HOUSTON — A Houston FBI agent who shot and killed a kidnapping victim in 2018 lost his fight for dismissal from a federal civil rights lawsuit.
The family of Ulises Valladares is suing the unidentified agent because they want him held accountable for the shooting on Jan. 24, 2018.
Attorney Randall Kallinen, who is representing the family, is also calling for criminal charges in the case.
He’s asking Harris County District Attorney Kim Ogg to charge the agent with criminally negligent homicide – at the very least.
Armed intruders broke into the Conroe home of Valladares and tied up him and his 12-year-old son. They abducted Valladares and demanded a ransom, claiming Valladares' brother owed them money.
Valladares was taken to a home in Houston where an FBI team was brought in to help with the rescue.
Instead, an agent shot Valladares through a window, claiming the victim tried to grab his rifle. An investigation by HPD said the agent’s story didn’t match with the evidence.
Kallinen, wearing a mask that said “end the secrecy,” is angry that the agent’s identity hasn’t been released.
“Who is the killer who killed an innocent person on the taxpayers’ dime,” he asked at a news conference Tuesday.
Valladares’ son's legal guardian, Brooke Pearce, said the boy, now 14, doesn’t understand.
“There’s a lot of confusion. He has questions on where the right and wrong is in the world,” Pearce said. “This was the agency that was supposed to save his father and ultimately, they ended up ending his life.”
They say the heartbreak over the last two years hasn’t gone away as they wait for answers to what really happened the night Valladares was killed.
Two of the four kidnapping suspects have been sentenced to prison, and the other two are awaiting trial.
The FBI said they don’t comment on pending litigation.
The Harris County District Attorney's Office released the following statement:
“We share the family’s frustration. Houston-based federal authorities took control of the scene of the shooting, removed all the evidence, and literally left our Civil Rights prosecutors on the outside looking in. The U.S. Attorney’s Office for the Southern District of Texas later exercised its sovereignty to review the incident, then determined it should recuse itself to avoid any conflict of interest, and placed the matter in the hands of authorities based in San Antonio.
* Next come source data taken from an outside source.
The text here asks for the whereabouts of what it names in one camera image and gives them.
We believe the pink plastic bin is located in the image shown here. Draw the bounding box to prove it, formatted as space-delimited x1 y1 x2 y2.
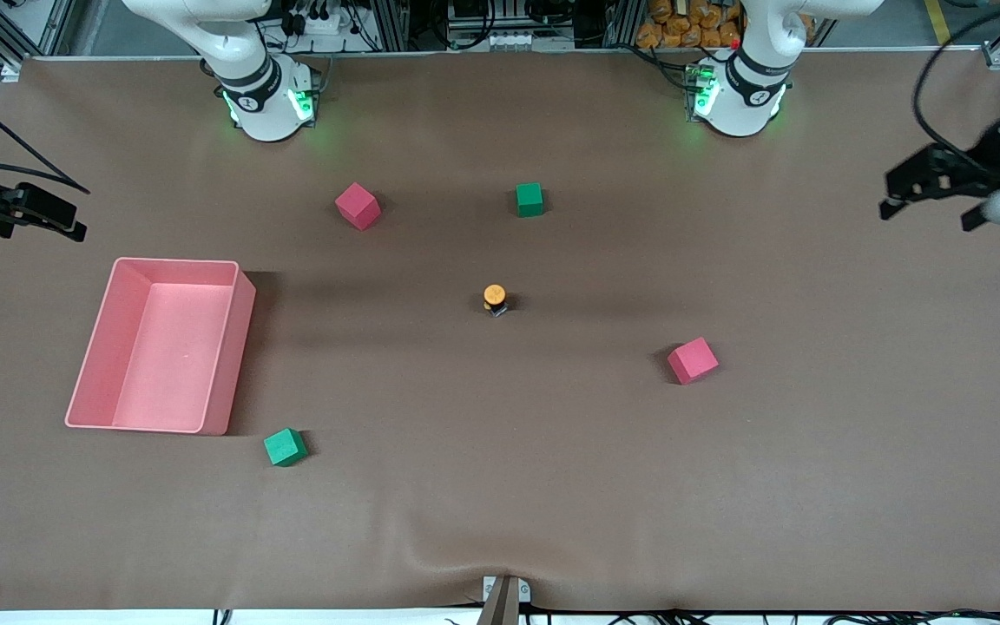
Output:
64 257 257 436

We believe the pile of orange objects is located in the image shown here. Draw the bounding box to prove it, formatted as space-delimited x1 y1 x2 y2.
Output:
636 0 744 49

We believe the pink foam cube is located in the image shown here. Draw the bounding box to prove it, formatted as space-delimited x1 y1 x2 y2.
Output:
334 182 382 232
667 337 720 385

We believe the white power strip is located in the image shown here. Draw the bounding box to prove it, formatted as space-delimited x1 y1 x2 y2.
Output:
287 7 353 37

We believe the brown table mat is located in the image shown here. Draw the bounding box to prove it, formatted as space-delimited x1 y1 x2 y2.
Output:
0 48 1000 613

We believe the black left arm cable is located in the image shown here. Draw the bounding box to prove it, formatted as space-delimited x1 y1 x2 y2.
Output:
912 0 1000 166

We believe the metal table edge bracket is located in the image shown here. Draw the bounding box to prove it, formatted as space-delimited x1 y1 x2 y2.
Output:
476 576 532 625

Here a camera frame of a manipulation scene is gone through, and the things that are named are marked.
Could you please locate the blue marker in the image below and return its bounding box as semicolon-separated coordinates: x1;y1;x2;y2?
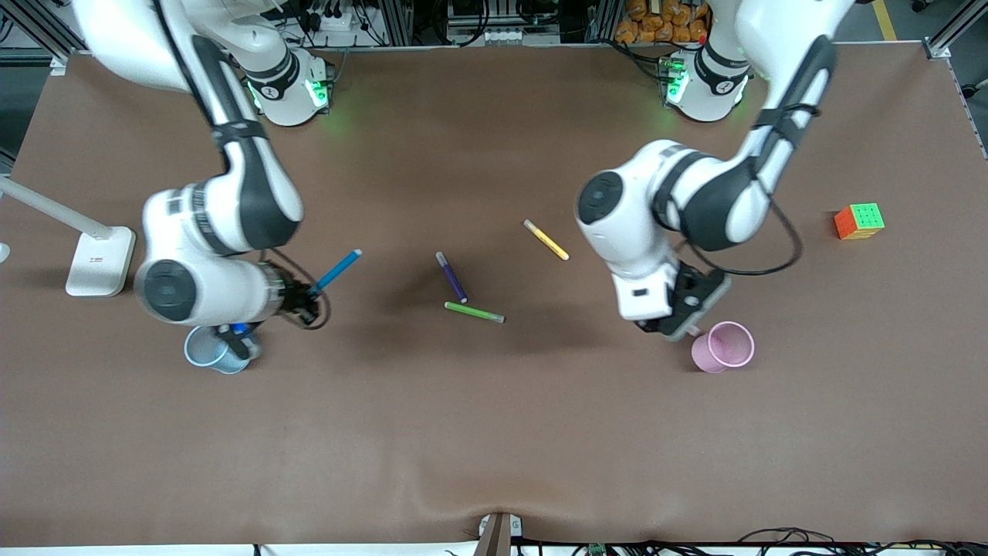
309;249;363;298

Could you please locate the pink cup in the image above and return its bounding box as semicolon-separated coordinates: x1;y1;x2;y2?
691;320;756;375

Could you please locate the light blue cup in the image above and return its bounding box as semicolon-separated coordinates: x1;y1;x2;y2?
184;324;263;375

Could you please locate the yellow marker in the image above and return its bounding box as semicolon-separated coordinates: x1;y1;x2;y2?
523;219;570;262

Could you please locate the purple marker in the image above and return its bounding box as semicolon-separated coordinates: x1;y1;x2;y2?
435;251;469;304

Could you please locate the green marker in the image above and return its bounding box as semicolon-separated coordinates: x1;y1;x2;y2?
444;301;506;324

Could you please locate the colourful puzzle cube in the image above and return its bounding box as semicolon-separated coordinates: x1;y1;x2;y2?
834;202;886;241

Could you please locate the orange packets pile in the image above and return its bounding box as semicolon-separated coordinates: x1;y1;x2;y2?
615;0;711;45

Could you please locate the white power strip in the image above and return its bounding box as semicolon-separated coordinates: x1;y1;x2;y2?
305;9;354;33

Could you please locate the grey electronics unit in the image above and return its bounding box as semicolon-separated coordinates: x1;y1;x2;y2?
446;0;526;46

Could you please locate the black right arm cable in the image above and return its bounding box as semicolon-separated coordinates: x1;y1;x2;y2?
259;247;333;331

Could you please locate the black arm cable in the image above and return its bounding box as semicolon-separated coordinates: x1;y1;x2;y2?
679;100;805;277
259;247;333;331

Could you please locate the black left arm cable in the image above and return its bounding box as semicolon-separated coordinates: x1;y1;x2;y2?
679;100;805;277

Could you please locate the black cable bundle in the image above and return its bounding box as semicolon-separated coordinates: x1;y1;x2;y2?
737;527;988;556

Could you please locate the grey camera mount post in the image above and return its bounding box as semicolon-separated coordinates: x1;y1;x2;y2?
473;511;523;556

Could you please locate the aluminium frame post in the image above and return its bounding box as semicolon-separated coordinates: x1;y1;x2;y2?
384;0;414;46
588;0;618;43

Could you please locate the aluminium frame beam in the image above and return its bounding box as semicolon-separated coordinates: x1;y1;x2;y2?
0;0;86;76
922;0;988;61

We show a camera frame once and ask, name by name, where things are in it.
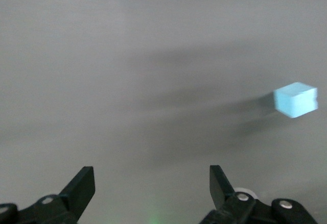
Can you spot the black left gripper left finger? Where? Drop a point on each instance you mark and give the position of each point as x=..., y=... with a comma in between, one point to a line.
x=64, y=203

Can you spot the grey table cover cloth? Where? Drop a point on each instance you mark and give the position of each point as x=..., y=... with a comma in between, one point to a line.
x=127, y=55

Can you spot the light blue foam block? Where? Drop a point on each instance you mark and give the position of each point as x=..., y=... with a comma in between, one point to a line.
x=295, y=100

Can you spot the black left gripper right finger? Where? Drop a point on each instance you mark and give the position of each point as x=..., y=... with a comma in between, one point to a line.
x=230, y=208

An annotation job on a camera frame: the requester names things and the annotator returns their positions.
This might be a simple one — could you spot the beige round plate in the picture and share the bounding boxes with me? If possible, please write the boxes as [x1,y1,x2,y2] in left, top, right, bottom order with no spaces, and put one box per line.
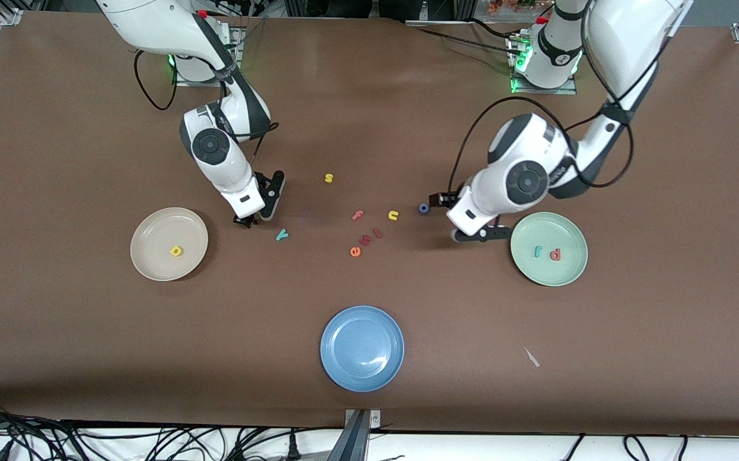
[130,207,209,282]

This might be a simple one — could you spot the pale green round plate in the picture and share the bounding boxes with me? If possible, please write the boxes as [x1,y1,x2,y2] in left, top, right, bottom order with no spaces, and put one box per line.
[510,212,589,287]

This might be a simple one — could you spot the blue round plate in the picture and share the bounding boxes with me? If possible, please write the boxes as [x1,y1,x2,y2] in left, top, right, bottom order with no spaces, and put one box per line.
[320,305,405,392]

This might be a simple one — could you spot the orange flower bunch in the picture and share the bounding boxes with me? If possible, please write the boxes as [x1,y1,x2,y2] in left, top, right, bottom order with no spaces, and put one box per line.
[488,0,553,15]

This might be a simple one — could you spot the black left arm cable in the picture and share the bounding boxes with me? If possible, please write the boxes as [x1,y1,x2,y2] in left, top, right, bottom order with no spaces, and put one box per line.
[451,0,678,196]

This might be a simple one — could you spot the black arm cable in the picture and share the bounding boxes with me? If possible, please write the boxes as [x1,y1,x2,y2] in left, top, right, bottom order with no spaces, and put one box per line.
[451,0,678,196]
[133,50,279,167]

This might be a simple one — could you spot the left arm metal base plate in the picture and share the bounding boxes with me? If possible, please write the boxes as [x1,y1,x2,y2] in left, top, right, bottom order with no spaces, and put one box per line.
[506,32,578,95]

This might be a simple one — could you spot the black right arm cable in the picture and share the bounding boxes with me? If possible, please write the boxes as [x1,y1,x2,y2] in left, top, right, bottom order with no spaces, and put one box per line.
[133,50,279,167]

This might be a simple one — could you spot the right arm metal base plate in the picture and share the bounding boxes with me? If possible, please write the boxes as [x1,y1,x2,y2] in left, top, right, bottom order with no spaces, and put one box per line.
[172,26,245,87]

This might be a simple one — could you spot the black base cable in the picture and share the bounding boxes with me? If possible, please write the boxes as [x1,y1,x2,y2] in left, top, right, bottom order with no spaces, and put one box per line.
[405,18,524,61]

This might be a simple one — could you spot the grey metal camera post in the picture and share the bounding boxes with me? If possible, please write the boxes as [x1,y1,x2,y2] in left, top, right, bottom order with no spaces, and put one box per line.
[328,408,383,461]

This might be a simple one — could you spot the tangled black floor cables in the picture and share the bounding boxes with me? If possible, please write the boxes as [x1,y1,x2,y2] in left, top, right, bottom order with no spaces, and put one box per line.
[0,396,345,461]
"Those authorities late last year handed the case to our Civil Rights Division for the first time without explanation or charges being filed. As you know, Our Civil Rights Division is the same unit investigating the Houston Police shootings at Harding Street.
"It is our policy that in every instance in which a person is killed at the hands of a police agency, that our prosecutors go to the scene, that they independently review all the evidence, and that the present all of the evidence to a grand jury to determine if criminal charges are warranted.
"Grand jury investigations are currently backed up due to COVID, as is just about everything in the criminal justice system. As soon as grand juries are back in full swing, we’ll be able to confirm whether we do indeed have all the evidence so that grand jurors can make an informed decision as to whether any charges are warranted. The family and the people of Harris County deserve nothing less."